Heacham has an historic link with the Indian Princess, Pocahontas, recently popularised by the Disney films. The link is celebrated by a memorial in the Church and the inclusion of a replica of the Church plaque on the Village sign.
In April 1607, the London Company sent out a second company under the leadership of Sir Thomas Dale, who later became Governor of Virginia. With Sir Thomas sailed Captain John Smith of Lincolnshire. About the same time an interesting group of Norfolk men, John Rolfe of Heacham, Henry Spelman of Congham, Cobbe of Snettisham, etc., went out. The expeditions anchored in Chesapeake Bay and called their settlement Jamestown after the reigning King of England, and the district, Norfolk, a name it still retains. The new colonists at first entered into friendly relations with the natives but when Captain John Smith, in December 1607, attempted to explore further into the Indian's territory, he was captured and taken to Powhattan's camp.
According to Smith's account (published in 1662) Powhattan, after a parley with his chiefs, decided upon the Englishman's death. The natives were preparing to brain him with their clubs when Pocahontas - "the King's own darling daughter" - then a child of ten, interposed her own head between Smith and his murderers. Powhattan ordered Smith's life to be spared.

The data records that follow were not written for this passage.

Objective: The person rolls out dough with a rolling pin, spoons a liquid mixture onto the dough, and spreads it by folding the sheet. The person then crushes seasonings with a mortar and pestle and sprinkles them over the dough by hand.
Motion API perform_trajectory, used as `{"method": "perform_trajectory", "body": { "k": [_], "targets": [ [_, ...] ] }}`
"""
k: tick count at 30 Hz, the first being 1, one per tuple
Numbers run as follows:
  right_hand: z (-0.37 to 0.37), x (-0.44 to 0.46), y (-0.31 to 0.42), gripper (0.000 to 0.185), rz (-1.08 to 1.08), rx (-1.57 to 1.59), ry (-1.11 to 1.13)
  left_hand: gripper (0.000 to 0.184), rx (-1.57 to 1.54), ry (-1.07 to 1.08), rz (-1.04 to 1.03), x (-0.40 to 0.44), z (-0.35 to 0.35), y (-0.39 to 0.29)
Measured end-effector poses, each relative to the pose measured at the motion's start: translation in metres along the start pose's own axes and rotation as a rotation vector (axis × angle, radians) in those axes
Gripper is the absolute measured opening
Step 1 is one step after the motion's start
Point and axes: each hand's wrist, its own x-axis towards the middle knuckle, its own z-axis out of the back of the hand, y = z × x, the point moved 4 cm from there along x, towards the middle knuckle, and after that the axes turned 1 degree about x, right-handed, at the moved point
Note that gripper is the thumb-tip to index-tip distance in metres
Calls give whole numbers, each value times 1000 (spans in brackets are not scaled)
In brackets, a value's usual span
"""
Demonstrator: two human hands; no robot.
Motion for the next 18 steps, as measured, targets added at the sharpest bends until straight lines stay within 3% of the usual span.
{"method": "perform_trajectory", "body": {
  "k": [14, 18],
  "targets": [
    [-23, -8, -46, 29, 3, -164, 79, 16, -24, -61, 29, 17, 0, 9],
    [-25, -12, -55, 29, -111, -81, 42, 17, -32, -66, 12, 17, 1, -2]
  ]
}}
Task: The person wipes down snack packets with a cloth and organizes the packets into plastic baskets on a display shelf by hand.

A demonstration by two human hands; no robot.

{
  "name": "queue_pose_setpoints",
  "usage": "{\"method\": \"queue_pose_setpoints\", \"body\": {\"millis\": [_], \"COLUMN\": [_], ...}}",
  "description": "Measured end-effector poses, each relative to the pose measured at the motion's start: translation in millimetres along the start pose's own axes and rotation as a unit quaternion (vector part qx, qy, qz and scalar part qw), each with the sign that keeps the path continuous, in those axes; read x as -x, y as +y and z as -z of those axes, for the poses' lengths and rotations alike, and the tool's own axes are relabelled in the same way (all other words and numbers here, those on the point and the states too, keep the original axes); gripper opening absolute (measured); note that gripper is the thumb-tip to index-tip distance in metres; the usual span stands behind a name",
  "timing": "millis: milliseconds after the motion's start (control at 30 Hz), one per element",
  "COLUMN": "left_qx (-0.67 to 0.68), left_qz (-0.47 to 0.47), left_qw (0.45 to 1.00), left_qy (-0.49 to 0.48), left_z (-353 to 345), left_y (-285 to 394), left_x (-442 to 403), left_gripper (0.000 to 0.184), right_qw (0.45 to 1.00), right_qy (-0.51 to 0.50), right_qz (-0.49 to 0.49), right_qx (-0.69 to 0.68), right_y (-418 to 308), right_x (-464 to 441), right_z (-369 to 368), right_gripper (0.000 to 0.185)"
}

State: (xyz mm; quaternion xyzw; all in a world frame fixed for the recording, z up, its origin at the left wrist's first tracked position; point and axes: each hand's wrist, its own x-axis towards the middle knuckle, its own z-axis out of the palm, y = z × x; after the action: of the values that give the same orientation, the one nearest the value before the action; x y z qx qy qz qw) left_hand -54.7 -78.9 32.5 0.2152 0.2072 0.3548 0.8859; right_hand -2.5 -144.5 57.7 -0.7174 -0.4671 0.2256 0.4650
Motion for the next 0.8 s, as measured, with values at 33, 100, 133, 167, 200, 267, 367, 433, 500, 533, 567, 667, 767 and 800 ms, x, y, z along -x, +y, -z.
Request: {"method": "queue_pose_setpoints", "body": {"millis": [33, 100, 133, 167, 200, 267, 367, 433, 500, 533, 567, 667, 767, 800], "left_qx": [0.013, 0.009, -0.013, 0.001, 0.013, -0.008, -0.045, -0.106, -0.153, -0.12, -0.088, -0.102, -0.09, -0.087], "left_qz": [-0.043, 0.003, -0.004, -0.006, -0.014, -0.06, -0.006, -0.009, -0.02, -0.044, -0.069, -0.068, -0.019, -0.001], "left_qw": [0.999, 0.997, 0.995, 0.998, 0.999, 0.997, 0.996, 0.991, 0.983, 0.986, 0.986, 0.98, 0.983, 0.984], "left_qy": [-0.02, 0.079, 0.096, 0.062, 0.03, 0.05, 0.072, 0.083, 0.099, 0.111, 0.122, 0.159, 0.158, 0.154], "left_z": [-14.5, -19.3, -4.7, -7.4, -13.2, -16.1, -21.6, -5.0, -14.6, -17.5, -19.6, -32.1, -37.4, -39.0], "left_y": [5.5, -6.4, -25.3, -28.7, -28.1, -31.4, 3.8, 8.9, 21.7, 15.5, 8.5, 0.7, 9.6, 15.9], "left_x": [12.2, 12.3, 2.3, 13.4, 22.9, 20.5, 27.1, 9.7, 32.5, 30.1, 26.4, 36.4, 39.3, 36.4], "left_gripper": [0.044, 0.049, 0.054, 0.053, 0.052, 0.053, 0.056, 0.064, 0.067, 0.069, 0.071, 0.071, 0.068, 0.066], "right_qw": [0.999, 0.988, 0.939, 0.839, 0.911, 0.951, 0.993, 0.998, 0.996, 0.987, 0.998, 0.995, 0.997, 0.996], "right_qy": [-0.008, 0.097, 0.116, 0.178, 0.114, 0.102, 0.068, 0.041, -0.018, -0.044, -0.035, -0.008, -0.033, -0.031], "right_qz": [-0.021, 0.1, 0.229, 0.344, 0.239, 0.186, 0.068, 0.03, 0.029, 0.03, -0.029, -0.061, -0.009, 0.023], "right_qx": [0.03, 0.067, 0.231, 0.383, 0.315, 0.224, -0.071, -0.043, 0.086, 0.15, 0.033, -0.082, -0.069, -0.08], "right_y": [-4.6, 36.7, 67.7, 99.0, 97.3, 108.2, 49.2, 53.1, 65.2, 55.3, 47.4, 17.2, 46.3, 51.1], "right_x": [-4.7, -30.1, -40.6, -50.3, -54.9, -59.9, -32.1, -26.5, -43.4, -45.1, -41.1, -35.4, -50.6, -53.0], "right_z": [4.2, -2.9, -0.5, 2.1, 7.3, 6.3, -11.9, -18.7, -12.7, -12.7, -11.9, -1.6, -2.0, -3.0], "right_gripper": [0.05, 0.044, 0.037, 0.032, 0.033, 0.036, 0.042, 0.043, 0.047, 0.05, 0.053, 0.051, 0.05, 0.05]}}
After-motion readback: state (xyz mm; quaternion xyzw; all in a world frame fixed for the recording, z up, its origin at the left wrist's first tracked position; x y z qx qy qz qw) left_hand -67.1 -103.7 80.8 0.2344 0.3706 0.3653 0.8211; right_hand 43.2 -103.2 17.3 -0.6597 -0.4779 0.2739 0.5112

There is no doubt that from 1608 onwards Pocahontas was a frequent visitor to Jamestown and that she acted as intermediary between her father and the colonists. This became increasingly necessary as disputes constantly arose between the settlers and the natives; indeed Pocahontas is depicted as "the good genius of the colonists, warning them of the hostile schemes of the Indians and sending them provisions in times of scarcity".
On the l3th April 1612 Pocahontas was about 15 years old and while she was away staying with her uncle, she was lured on board a vessel and taken to Jamestown as hostage for the good behaviour of the natives. In the following year she converted to Christianity, was baptised under the name of Rebecca, and later married to John Rolfe, who appears from his letter to Sir Thomas Dale (now in keeping of the Bodlian Library at Oxford) to have been sincerely attached to the Princess. Powhattan was flattered by his daughter's marriage to an Englishman and the event was followed by a friendly alliance, the exchange of prisoners and other proofs of goodwill.
In 1616 Sir Thomas Dale brought Pocahontas, her husband, their young son and a numerous retinue of attendants to England. It is recorded that Pocahontas was presented to Queen Anne, Consort of James 1st, who paid her marked attention. In company with the Queen she attended the twelfth night masque in 1617. Although the Queen smiled on the Princess, the King scowled on John Rolfe. Tradition has it that Rolfe was nearly prosecuted for high treason for having married a Princess without his Sovereign's leave. Sir Thomas Dale was included in his King's displeasure but he replied that, as Governor, he represented His Majesty and accordingly had given his sanction to the Marriage as a matter of urgent policy. The King thereupon made no reply.
In the Colonial Entry Book of January 1617 we learn that the Princess Pocahontas, though reluctant to return to America, ailed under an English climate and on the eve of her return to America died at Gravesend and was buried in the Chancel of the Parish Church.
In 1727 Gravesend Church was burnt down. A church was rebuilt on the same site but of different architecture and no one knows whether the present apse is over the old church or somewhat West or North of it. The registers going back earlier than Pocahontas fortunately escaped the fire and tell us that "The Princess was 1616 Mar 2 buried in ye Chauncell". Her actual grave has been sought in vain.
There is legend that the very ancient Mulberry tree in the gardens of Heacham Hall - always known as the Pocahontas Mulberry tree - was planted at the time of a visit which John Rolfe and his wife paid to Heacham. On the death of Pocahontas, Rolfe returned to Virginia leaving their son Thomas to be brought up in England, partly with his uncle, Henry Rolfe, and partly with Sir Lewes Stukely of Plymouth.
Thomas returned to Virginia in 1640 when he was about 25 years old. It is significant that a village in Virginia named Heacham dates from that time. Thomas Rolfe remained in America and married Jane, daughter of Francis Pothyress, leaving issue an only daughter, Jane, from whose marriage to Colonel Robert Bolling, many eminent American families are descended. The forefathers of John Rolfe rest in Heacham Church and it is fitting that the tablet in memory of his wife Pocahontas should be placed just above those of his father John Rolfe and his mother Dorothy Rolfe.